Uma reportagem do UOL revelou que os titulares de cartórios no Brasil recebem rendimentos muito acima da média nacional, em grande parte devido à cobrança de emolumentos (taxas) pelos serviços, sem limitação equivalente ao teto do funcionalismo público. O rendimento médio mensal estimado é de R$ 156 mil, podendo chegar a R$ 530 mil no Distrito Federal.
O levantamento aponta ainda a existência de lobby em assembleias legislativas que influencia reajustes considerados abusivos nas taxas cartorárias.

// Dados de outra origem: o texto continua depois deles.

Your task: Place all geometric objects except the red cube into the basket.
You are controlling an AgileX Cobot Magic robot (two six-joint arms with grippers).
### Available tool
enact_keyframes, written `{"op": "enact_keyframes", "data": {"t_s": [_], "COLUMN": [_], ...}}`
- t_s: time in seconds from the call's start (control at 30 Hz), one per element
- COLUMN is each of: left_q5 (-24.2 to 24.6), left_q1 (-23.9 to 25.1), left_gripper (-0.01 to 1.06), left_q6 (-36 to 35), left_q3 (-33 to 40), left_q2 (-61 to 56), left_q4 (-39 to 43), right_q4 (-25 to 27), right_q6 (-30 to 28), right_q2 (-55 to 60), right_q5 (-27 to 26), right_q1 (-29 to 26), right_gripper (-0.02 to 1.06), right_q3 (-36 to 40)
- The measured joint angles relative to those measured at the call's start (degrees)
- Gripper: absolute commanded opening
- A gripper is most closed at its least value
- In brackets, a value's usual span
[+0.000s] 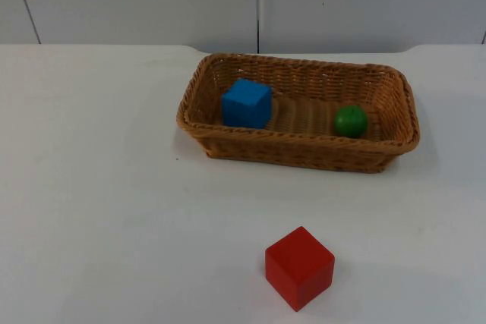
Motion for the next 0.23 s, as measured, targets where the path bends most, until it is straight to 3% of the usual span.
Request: {"op": "enact_keyframes", "data": {"t_s": [0.23], "left_q5": [0.0], "left_q1": [3.9], "left_gripper": [1.05], "left_q6": [0.0], "left_q3": [0.0], "left_q2": [0.0], "left_q4": [0.0], "right_q4": [0.0], "right_q6": [0.0], "right_q2": [0.0], "right_q5": [0.0], "right_q1": [0.0], "right_gripper": [1.05], "right_q3": [0.0]}}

Há também grandes disparidades nos preços cobrados por serviços semelhantes entre estados: enquanto a formalização de união estável custa R$ 103 em Santa Catarina, o mesmo serviço sai por R$ 592 em São Paulo; já protestar uma dívida de R$ 25 mil custa R$ 69 no Ceará e R$ 4.018 no Piauí.
Outra constatação é que parte do valor arrecadado com as taxas é destinada a fundos do Judiciário, do Ministério Público e de entidades do setor, sem retorno direto ao cidadão que paga pelo serviço.
O tema reforça o debate sobre a necessidade de revisão no sistema cartorário brasileiro, visando mais transparência, equilíbrio nos custos e equidade no acesso aos serviços, especialmente em um cenário de crise econômica que afeta a maior parte da população.